Militants kill 2 soldiers in attack on Russian air base in Syria
Militants attacked a Russian air base in Syria, killing two soldiers, a Syrian government official and a local activist said Wednesday.
They said that the two militants who launched the attack Tuesday on the Hmeimim air base on Syria's coast were also killed. Both spoke on condition of anonymity because of the sensitivity of the situation.
The Syrian official said that it was unclear whether the two people killed at the base were Russian soldiers or Syrian contractors. Russia's ministry of defense did not respond to a request for comment. The Syrian government has given no official statement on the incident.
The Syrian Observatory for Human Rights, a UK-based war monitor, reported that at least three people were killed in the attack but that it had been unable to determine if they were attackers or Russian forces. It said the attackers were believed to be foreign fighters affiliated with the new Syrian defense forces.

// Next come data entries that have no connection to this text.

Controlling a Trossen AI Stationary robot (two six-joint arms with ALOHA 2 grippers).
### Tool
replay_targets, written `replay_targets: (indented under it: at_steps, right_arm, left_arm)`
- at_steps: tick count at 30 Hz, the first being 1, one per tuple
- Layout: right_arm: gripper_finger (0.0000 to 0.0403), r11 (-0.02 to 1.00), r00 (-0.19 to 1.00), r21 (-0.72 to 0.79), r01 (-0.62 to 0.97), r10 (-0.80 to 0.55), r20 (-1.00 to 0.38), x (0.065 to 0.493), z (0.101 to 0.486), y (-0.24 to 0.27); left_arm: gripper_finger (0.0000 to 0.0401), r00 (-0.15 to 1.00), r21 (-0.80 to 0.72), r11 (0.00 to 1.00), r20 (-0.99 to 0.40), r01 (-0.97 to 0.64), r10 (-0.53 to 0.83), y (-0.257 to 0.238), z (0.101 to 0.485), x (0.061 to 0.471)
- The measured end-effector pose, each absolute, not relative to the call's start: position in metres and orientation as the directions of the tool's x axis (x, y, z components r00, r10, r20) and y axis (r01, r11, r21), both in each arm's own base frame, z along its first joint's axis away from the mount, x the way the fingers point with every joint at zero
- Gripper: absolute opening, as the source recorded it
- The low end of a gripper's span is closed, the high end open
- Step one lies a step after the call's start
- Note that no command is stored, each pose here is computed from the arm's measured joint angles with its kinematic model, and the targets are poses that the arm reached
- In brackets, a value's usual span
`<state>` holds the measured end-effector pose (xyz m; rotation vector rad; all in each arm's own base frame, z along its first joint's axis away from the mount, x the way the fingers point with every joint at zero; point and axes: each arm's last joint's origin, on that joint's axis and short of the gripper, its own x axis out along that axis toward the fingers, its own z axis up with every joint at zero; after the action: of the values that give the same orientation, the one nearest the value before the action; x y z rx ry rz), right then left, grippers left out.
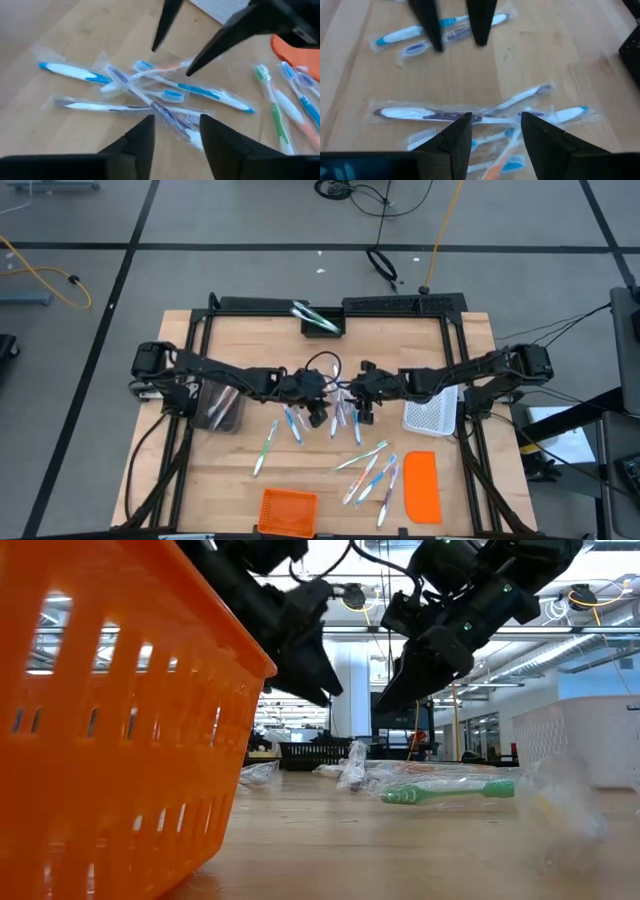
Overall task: Pick & Place Toothbrushes
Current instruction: Put the purple toothbrush into the white bin
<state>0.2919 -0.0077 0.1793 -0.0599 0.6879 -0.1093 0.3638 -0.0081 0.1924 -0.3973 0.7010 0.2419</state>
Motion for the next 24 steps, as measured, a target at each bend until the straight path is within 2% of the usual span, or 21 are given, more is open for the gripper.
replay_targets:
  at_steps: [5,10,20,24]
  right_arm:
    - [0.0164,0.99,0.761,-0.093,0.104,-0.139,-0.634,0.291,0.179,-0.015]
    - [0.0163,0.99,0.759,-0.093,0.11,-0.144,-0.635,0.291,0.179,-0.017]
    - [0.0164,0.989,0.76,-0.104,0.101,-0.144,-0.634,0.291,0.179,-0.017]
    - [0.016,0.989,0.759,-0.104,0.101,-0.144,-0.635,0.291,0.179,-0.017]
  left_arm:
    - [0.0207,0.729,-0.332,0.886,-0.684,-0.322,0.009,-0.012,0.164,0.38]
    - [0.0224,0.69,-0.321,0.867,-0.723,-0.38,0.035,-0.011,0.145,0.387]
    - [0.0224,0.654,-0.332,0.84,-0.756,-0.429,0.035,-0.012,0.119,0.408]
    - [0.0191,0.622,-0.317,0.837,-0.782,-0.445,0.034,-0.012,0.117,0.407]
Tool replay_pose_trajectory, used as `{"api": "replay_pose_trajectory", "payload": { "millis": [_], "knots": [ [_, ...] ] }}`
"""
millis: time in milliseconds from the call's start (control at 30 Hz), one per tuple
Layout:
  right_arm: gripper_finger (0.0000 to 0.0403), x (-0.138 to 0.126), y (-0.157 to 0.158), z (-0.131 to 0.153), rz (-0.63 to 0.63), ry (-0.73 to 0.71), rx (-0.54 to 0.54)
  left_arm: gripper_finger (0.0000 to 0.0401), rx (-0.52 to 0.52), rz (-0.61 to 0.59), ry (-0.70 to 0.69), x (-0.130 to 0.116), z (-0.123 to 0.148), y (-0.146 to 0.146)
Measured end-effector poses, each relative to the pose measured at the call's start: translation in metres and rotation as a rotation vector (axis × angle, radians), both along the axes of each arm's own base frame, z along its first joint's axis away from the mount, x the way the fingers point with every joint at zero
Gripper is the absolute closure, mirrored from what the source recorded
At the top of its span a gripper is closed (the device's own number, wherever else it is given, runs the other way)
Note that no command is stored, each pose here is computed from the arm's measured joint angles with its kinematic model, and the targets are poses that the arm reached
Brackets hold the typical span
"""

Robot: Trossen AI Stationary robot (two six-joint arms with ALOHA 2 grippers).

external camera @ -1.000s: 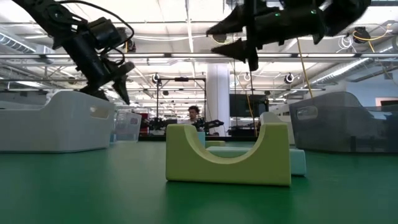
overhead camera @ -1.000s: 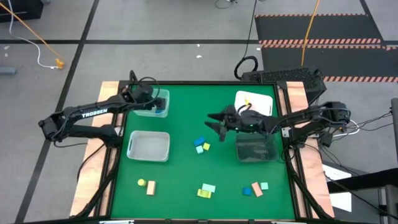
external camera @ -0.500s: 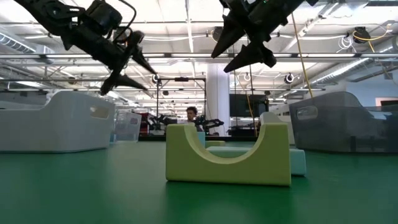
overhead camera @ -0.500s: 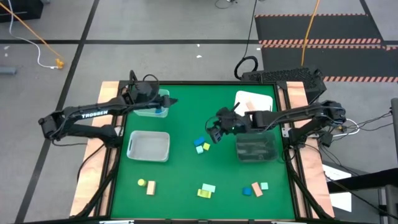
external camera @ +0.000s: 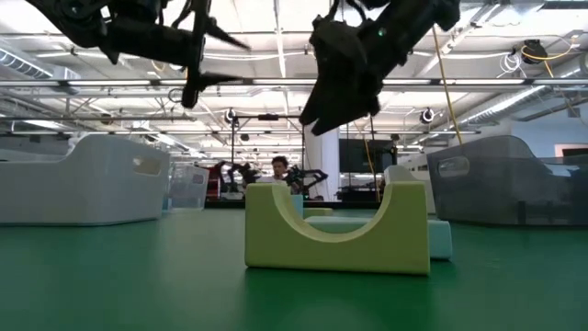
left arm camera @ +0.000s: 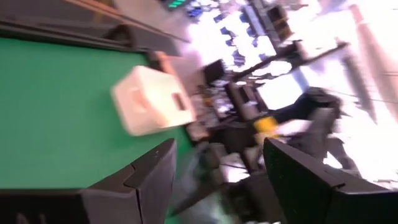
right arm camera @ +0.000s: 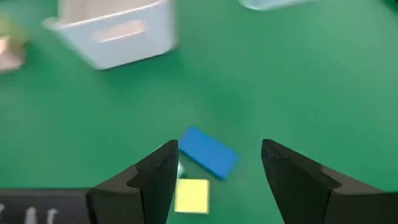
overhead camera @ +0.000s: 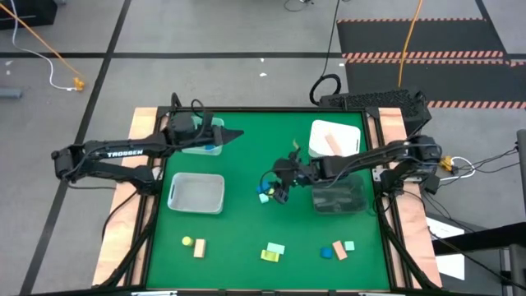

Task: Sort & place blocks by color
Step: Put the top light blue block into the gray bin

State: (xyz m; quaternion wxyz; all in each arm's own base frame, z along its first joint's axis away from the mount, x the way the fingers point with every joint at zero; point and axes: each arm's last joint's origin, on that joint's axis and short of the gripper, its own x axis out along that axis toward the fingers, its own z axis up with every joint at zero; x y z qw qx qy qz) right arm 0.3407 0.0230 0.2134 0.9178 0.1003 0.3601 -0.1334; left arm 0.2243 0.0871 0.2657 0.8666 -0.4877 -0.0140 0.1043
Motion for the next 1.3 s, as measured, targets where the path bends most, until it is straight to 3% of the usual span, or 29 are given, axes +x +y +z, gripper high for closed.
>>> {"api": "replay_pose_trajectory", "payload": {
  "millis": [167,300,533,933,1200,1300],
  "knots": [
    [0.0181,0.016,0.004,-0.018,0.208,-0.048,0.029,0.016,0.025,-0.055,-0.071,0.003,0.007,-0.006],
    [0.0181,0.024,0.007,-0.03,0.287,-0.067,0.074,0.016,0.04,-0.074,-0.074,0.003,0.008,-0.009],
    [0.0181,0.029,0.01,-0.056,0.494,0.018,-0.132,0.016,0.045,-0.101,-0.065,0.004,0.007,-0.01],
    [0.0188,0.039,0.012,-0.092,0.517,0.056,-0.147,0.016,0.032,-0.143,-0.067,0.005,0.007,-0.015],
    [0.0288,0.039,0.013,-0.092,0.499,0.053,-0.126,0.016,0.03,-0.144,-0.065,0.005,0.007,-0.015],
    [0.0289,0.037,0.013,-0.089,0.487,0.06,-0.109,0.016,0.022,-0.145,-0.067,0.005,0.007,-0.015]
  ]
}}
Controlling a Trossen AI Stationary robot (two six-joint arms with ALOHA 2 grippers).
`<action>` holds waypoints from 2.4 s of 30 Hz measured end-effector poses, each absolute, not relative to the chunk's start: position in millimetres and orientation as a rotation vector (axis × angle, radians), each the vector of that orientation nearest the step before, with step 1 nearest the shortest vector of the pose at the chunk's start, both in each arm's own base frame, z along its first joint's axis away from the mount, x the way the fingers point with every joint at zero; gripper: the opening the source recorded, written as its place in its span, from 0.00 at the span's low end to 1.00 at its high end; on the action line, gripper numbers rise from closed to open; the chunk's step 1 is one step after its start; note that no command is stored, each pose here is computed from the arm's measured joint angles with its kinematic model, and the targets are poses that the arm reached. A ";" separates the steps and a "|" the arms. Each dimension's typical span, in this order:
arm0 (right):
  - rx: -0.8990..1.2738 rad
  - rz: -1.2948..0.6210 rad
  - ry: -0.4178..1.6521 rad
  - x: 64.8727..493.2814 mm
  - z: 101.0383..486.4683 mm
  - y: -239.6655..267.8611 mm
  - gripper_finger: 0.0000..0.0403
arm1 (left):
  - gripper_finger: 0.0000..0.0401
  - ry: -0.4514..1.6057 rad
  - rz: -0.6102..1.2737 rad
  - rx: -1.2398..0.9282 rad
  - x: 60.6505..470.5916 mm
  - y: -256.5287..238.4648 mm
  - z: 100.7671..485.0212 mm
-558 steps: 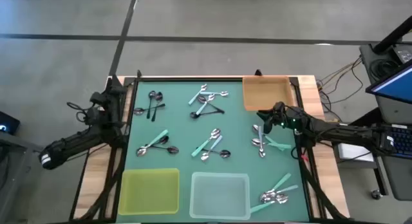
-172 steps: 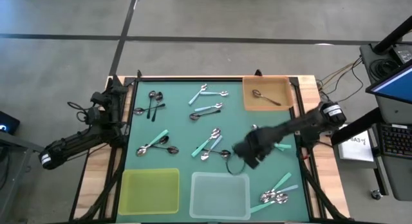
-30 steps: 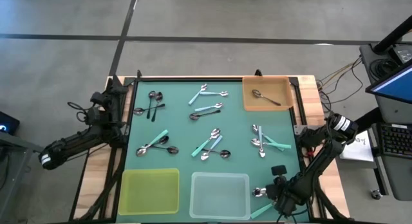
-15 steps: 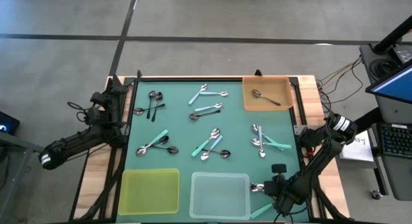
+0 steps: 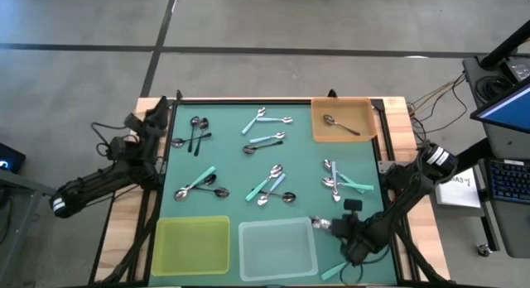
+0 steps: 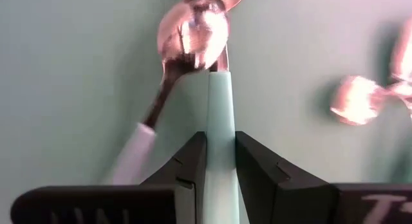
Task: Sort silverware by color (type)
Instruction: Put the green spoon into the yellow bin
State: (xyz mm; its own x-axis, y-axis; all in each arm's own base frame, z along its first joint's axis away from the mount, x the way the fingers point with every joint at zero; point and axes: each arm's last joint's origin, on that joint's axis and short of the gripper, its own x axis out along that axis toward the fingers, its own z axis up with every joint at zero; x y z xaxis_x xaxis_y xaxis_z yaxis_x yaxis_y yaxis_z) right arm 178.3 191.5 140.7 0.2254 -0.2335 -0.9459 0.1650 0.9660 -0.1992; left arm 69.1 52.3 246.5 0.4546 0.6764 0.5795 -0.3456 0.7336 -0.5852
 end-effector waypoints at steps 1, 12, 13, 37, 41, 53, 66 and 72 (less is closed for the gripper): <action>-0.050 -0.296 1.300 176.7 142.3 187.2 0.16 | 0.50 -0.883 0.615 -0.409 70.0 51.5 248.0; 0.143 -0.405 1.134 162.1 165.7 145.0 0.16 | 0.50 -0.340 0.262 -0.453 111.9 54.1 232.6; 0.150 -0.415 1.113 162.3 168.2 141.6 0.16 | 0.50 -0.299 0.260 -0.465 116.6 54.7 228.4; 0.032 -0.531 0.416 213.0 203.1 136.8 0.16 | 0.50 -0.035 0.087 -0.315 231.6 -1.6 194.9; 0.007 -0.583 0.351 237.5 200.4 129.4 0.16 | 0.50 -0.030 0.092 -0.288 257.7 -2.0 200.1; -0.086 -0.696 0.255 296.3 187.0 101.4 0.16 | 0.50 -0.049 0.101 -0.259 291.4 -7.5 200.1; -0.258 -0.756 0.290 348.4 190.4 96.0 0.16 | 0.50 -0.134 0.231 -0.251 292.3 -9.1 199.1; -0.304 -0.788 0.298 356.4 193.6 98.7 0.16 | 0.49 -0.157 0.244 -0.247 290.8 -9.3 203.2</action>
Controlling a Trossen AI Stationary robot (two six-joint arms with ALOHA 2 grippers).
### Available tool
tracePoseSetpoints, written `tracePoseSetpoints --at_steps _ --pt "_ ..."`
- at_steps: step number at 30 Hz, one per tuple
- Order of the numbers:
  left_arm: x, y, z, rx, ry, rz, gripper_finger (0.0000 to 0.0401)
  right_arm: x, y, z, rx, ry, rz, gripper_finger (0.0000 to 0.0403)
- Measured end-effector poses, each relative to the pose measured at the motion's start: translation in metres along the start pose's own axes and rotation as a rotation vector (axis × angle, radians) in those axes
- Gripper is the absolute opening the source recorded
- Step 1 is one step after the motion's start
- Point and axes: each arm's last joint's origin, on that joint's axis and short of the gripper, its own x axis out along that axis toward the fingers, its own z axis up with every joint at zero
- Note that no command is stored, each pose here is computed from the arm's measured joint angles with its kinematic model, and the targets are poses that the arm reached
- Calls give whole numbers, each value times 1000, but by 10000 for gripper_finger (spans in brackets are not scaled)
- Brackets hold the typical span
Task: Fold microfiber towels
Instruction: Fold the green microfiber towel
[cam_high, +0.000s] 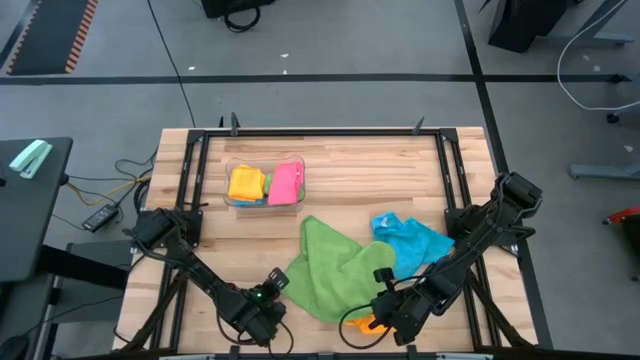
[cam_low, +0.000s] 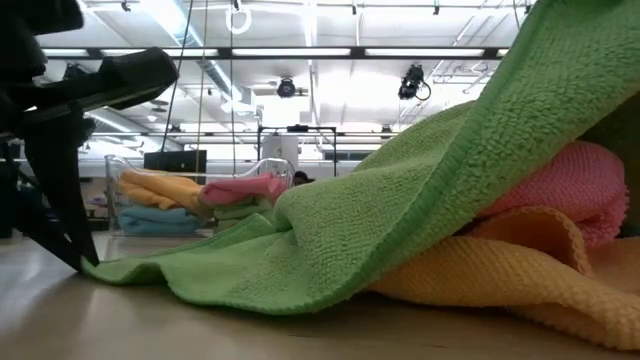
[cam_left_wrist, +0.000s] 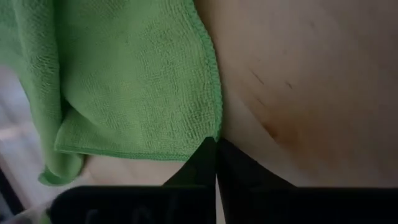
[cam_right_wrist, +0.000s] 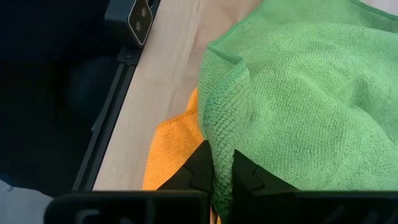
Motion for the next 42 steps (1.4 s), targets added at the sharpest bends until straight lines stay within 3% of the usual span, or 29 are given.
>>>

The government official said the two militants who were killed were foreign nationals who had worked as military trainers at a naval college that was training members of the new government's military. He said they had acted on their own in attacking the base and were not officially affiliated with any faction.
The new Syrian government, which has been trying to build its diplomatic ties, has been under pressure by the United States and other countries to deal with the ranks of foreign Islamist fighters who joined the armed opposition to Assad and who are often seen as having more extreme and fundamentalist views than their Syrian counterparts.
The local activist said he had heard clashes in the area around the base, including both gunfire and shelling. Videos shared on social media showed smoke rising from behind a building at the base amid the sound of gunshots.
Former Syrian President Bashar Assad, who fell in a lightning rebel offensive in December, was a close ally of Russia. Moscow's scorched-earth intervention in support of Assad once turned the tide of Syria's civil war, and since his ouster, he has been granted asylum in Russia.
But the former insurgents leading Syria's transitional government since Assad's fall have maintained relations with Moscow and have not forced a complete exit of Russian military forces from bases in Syria.
In March, when clashes between pro-Assad armed groups and the new government security forces spiraled into sectarian attacks on civilians from the Alawite religious minority to which Assad belongs, thousands of Alawite civilians took refuge in the Hmeimim base, many of whom have remained there.
On Tuesday, Russian Foreign Minister Sergey Lavrov publicly condemned what he called 'ethnic cleansing' in Syria but did not mention the reported attack on the air base.